-- ACTION ITEM --
Look through the lines below and extract each one that contains "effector".

PROVIDED DATA Block Start

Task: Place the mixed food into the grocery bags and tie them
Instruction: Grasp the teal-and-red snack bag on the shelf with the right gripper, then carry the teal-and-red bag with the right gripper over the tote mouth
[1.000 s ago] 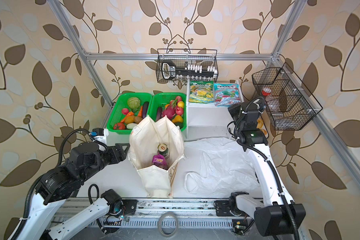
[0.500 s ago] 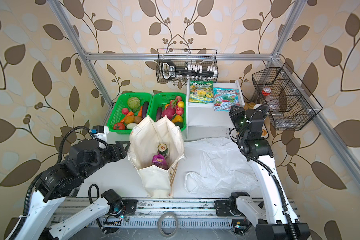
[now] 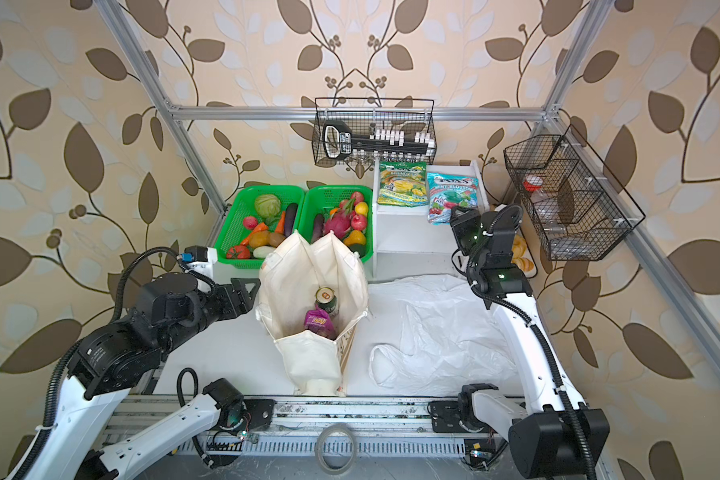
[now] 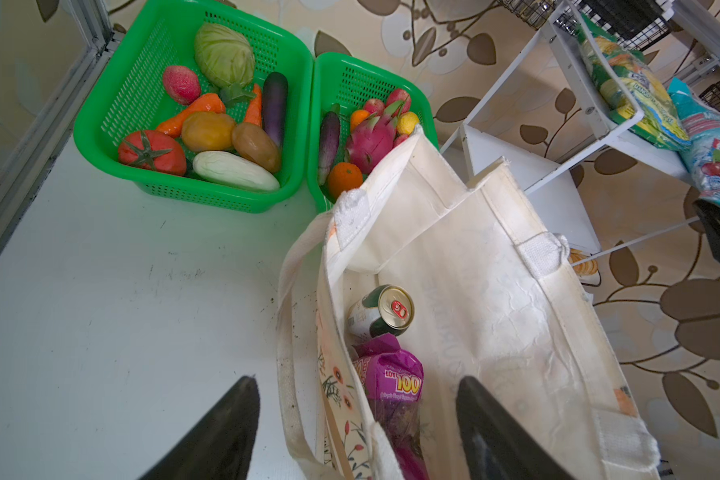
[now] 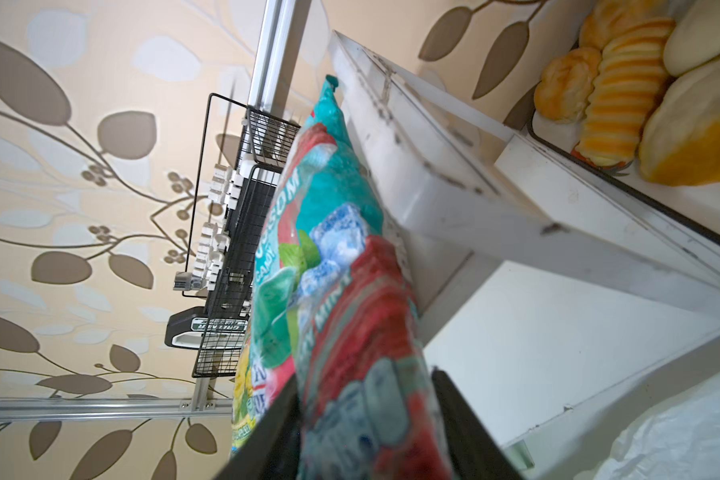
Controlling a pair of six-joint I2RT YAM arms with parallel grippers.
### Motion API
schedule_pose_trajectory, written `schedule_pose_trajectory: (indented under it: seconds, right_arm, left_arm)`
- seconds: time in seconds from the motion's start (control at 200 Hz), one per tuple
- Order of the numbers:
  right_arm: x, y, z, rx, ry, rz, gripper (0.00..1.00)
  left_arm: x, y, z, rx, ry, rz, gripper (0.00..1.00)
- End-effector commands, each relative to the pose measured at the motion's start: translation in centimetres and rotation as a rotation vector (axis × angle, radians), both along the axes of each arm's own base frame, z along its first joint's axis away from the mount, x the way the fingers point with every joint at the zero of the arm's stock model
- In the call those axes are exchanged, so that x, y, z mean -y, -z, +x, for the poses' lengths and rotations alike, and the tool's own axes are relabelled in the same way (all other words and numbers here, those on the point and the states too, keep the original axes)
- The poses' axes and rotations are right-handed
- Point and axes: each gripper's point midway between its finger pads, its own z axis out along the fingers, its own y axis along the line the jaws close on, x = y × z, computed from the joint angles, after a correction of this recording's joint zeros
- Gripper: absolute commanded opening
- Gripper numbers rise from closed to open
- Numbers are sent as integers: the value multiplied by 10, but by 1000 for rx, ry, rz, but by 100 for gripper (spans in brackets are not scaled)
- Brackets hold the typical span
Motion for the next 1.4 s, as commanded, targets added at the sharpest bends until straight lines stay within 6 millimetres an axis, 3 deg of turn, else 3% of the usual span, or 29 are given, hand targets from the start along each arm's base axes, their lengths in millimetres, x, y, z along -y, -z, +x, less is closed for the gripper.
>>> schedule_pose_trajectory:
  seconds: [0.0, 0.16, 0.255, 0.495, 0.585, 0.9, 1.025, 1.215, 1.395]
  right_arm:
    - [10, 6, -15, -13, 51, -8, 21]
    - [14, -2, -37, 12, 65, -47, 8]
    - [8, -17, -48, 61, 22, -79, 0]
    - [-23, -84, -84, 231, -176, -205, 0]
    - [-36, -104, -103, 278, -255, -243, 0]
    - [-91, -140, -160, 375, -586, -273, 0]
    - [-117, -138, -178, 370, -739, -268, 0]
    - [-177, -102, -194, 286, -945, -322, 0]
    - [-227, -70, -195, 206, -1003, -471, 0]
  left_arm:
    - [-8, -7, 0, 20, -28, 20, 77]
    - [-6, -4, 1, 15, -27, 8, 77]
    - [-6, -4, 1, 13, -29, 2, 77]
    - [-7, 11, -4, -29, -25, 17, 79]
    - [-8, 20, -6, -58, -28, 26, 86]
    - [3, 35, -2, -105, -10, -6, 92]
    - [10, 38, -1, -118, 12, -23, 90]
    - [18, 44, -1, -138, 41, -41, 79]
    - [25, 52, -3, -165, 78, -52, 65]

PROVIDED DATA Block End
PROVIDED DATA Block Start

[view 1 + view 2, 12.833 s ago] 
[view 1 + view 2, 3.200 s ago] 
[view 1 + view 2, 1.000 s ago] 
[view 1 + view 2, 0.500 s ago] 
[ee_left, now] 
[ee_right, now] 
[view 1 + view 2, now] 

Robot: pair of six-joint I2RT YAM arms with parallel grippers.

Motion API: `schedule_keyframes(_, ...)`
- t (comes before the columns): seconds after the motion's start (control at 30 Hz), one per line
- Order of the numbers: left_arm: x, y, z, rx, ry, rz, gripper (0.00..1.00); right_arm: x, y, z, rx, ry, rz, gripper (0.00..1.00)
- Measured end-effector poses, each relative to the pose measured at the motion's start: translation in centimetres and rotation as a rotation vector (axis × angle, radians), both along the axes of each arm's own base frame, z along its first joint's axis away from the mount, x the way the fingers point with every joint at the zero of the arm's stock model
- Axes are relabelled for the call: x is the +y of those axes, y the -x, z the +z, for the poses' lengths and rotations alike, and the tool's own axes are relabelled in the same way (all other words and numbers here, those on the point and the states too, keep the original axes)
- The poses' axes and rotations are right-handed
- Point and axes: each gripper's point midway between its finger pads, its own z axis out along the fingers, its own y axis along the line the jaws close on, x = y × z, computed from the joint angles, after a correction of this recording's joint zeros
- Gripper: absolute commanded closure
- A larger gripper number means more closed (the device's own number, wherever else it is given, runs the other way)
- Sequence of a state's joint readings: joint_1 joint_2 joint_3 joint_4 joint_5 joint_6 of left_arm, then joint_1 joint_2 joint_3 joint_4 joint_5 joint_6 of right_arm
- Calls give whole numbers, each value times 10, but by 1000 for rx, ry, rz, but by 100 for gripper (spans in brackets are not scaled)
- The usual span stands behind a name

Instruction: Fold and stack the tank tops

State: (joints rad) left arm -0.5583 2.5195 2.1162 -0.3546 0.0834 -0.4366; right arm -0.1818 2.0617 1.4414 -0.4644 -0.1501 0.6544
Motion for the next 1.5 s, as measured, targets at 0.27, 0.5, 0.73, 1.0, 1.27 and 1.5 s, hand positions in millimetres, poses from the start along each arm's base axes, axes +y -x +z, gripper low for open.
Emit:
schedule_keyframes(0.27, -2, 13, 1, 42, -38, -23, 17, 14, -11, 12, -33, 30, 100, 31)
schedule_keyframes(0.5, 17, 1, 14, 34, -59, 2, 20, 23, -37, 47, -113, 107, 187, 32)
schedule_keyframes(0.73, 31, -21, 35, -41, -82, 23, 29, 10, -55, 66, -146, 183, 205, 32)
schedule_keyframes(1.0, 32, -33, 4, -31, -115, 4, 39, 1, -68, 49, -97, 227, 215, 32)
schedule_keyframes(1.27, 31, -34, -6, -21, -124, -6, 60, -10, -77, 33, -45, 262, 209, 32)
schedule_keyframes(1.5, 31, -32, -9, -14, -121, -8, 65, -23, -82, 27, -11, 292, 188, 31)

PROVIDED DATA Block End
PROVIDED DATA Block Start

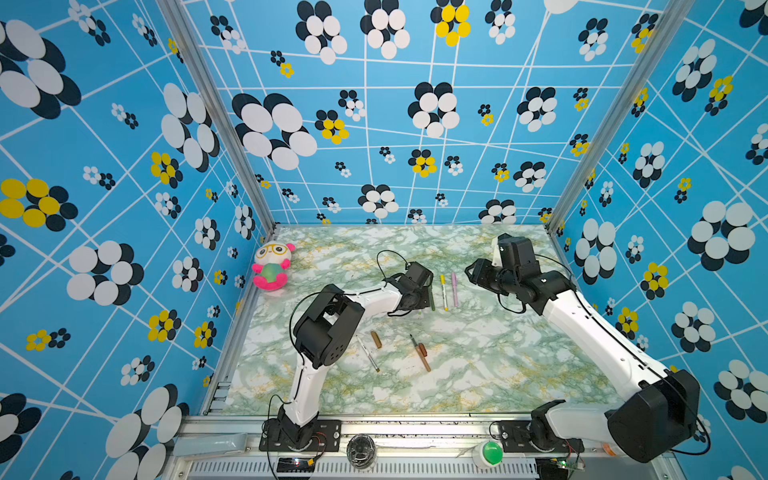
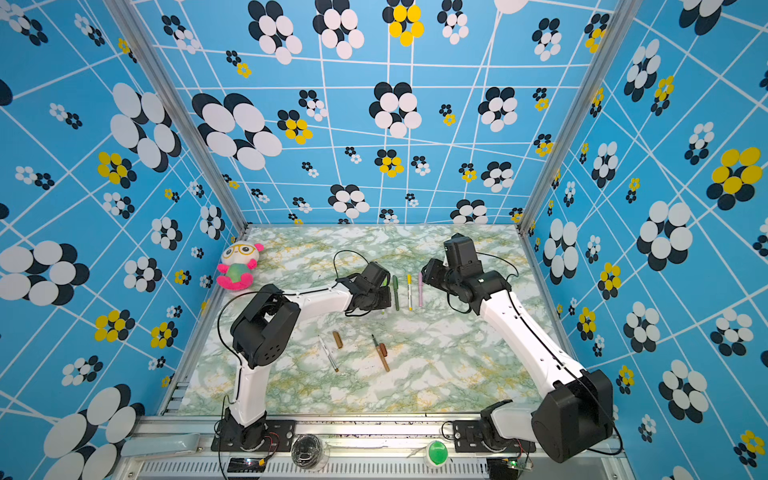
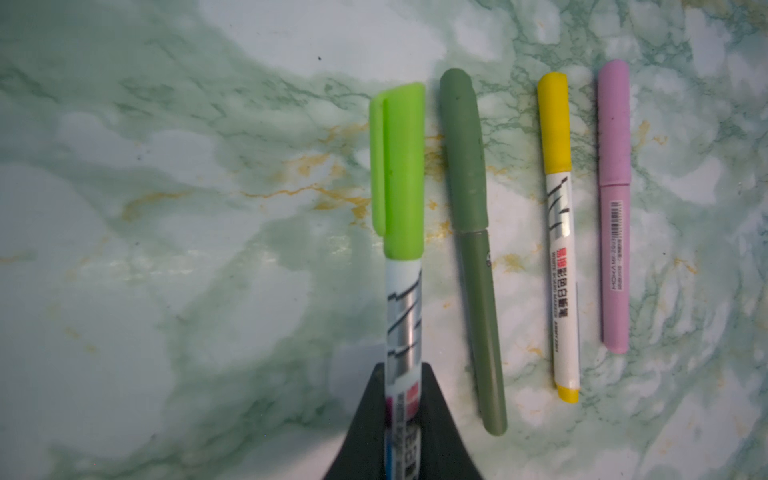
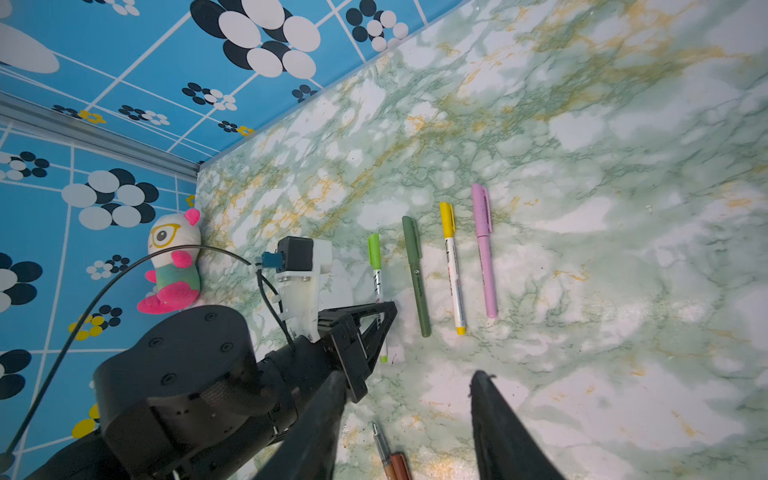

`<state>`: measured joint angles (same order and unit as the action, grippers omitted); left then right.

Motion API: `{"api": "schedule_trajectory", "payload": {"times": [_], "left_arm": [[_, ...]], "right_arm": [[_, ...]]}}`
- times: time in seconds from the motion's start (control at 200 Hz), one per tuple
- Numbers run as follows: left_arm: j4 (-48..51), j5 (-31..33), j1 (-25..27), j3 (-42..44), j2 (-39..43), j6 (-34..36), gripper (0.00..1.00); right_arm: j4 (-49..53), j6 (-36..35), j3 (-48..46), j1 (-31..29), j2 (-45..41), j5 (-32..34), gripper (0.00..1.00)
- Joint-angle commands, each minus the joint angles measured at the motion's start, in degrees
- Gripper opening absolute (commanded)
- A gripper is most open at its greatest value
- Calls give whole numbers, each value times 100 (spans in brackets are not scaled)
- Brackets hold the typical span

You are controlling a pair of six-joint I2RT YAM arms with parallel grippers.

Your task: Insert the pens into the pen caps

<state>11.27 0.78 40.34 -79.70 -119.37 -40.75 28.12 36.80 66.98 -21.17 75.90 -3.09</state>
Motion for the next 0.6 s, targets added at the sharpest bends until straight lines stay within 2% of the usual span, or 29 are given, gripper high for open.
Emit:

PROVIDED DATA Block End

-- ANSWER TO THIS TASK --
- End-effector commands, each relative to the pose measured at the motion's start: translation in centimetres and rotation as a rotation vector (axis × angle, radians), both along the axes of each arm's own base frame, z along its first joint's axis away from the mount, x the way the fingers point with every joint at the zero of the arm's stock model
- Measured end-effector poses, each relative to the pose measured at the motion's start: translation in centimetres and rotation as a rotation vector (axis × angle, radians), both along the axes of each arm's own base frame, z along its first joint's axis away from the mount, x the way the fingers point with every joint at the zero of the arm's stock model

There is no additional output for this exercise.